Фриш настаивал, что фантазия, порождающая художественные образы, имеет еще и политический долг, хотя в остальном она произвольна и, конечно, должна оставаться произвольной. Потому что только фантазия обеспечивает свободный доступ к шоку первого осознания правды. О проблемах способны говорить все. А вот заставить человека почувствовать боль от осознания правды может только фантазия. Даже философы в какой-то момент попадаются в словесные сети фантазии и начинают раскачиваться в них.
Что Макс Фриш в своих конкретных высказываниях никогда не ошибался, это очень сомнительно. Важно другое: он помешал (в нашей стране) полному отгораживанию политики от фантазии. Дверь уже попытались захлопнуть, но глядите-ка: кто-то успел поставить на порог ногу.
Это был патриотический поступок, в самом конкретном смысле; как и вообще вся история взаимоотношений Макса Фриша с его родиной была любовной историей. Любовной историей Макса Фриша.
Говорить – одно, быть услышанным – совсем другое. Если кто-то пишет, это еще не значит, что его читают: он может кричать сколь угодно громко, но, как правило, крики только делают более ощутимой тишину вокруг.

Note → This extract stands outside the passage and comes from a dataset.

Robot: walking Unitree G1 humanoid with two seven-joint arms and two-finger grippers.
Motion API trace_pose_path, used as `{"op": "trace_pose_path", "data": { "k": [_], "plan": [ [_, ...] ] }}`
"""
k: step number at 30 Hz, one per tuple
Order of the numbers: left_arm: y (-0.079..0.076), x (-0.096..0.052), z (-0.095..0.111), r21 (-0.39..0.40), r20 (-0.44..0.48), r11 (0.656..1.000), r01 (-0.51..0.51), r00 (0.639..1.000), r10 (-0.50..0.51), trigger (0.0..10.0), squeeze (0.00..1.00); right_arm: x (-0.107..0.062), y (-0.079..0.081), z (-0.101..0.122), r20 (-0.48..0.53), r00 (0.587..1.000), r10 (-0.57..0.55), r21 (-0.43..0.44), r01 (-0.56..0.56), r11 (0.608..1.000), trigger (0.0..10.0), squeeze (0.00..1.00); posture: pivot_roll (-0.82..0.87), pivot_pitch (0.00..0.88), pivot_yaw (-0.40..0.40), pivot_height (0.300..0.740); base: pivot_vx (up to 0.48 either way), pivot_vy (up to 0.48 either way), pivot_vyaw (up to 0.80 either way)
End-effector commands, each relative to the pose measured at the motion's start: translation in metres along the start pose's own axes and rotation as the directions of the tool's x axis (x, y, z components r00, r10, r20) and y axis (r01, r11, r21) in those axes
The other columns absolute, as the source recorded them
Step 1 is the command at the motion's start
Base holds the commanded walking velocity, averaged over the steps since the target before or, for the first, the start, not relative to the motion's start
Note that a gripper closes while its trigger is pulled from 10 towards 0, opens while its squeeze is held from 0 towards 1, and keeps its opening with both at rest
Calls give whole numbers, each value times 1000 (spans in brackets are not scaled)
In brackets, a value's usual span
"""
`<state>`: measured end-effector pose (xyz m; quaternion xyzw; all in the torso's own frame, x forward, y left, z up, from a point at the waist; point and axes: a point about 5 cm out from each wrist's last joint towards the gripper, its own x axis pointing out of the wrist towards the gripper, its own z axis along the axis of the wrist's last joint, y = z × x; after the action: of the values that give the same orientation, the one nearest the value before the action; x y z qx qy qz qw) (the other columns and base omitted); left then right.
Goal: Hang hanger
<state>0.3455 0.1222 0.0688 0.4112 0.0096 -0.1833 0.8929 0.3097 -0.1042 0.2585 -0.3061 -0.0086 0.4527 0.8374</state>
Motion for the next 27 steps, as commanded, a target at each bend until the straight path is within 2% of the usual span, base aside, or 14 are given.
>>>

Макс Фриш был услышан благодаря своему искусству. Авторитет, которым он пользовался, непосредственно связан с его писательским рангом. Это должно быть сказано четко, у нас – еще четче, чем в других странах. Для Фриша не существовало разницы между литературной прозой и прозой прикладной или бытовой. За любую свою фразу, где бы она ни стояла, он брал на себя ответственность. Даже в какой-нибудь его речи, рассчитанной на случайную публику, можно наткнуться на отрывки, которые организованы ритмически, вибрируют сменами такта и синкопами, как если бы представляли собой стихотворения, созданные честолюбивым поэтом. В безусловном внимании Фриша к литературной форме есть что-то пугающее: оно не менее радикально, чем его понятие правды. А ведь он мог намного облегчить себе жизнь, если бы писал непритязательно, для непритязательных читателей. Ведь искусство, как нам твердят, должно создаваться с хорошими намерениями и оказывать на людей благое воздействие; а искусство, хорошо сделанное, рассчитано, дескать, только на элиту: с этим принципом у нас трудно бороться. Фриш противопоставлял этому принципу не какую-то эстетическую теорию, а только собственную упорную практику. И если прозаические страницы его первого дневника сегодня кажутся такими блестящими и отчетливыми, если они совершенно лишены липкого налета, свойственного большинству литературных произведений тех лет, то объясняется это этикой Фриша, выражавшейся в том, что он придавал огромное значение форме. Этот писатель привык работать над своими произведениями.
Отсюда – и его остроумие.
В литературе нет ничего, что было бы труднее заранее «спланировать», чем читательский смех. А ведь Фриш вновь и вновь добивался такого эффекта. Там, где Фриш шутит, он – объективно – наиболее опасен. Там, где у большинства авторов возникает какое-то нытье, которое, хотя и свидетельствует об их чувствительности, далеко не всегда становится фактом литературы, Фриш прибегает к стремительной шутке или к долгосрочной стратегии создания иронического повествования. Шутки Фриша, в соответствии с его человеческой натурой, тоже неожиданны, внезапны, носят взрывной характер. А главное, его шутки неразрывно связаны с его правдой и его яростью. Поэтому, имея с ним дело, нужно с особым вниманием относиться именно к тем местам, которые доставляют нам наибольшее удовольствие. Комические кульминации у Фриша – моменты осознания важнейших вещей: моменты суда и вынесения приговора.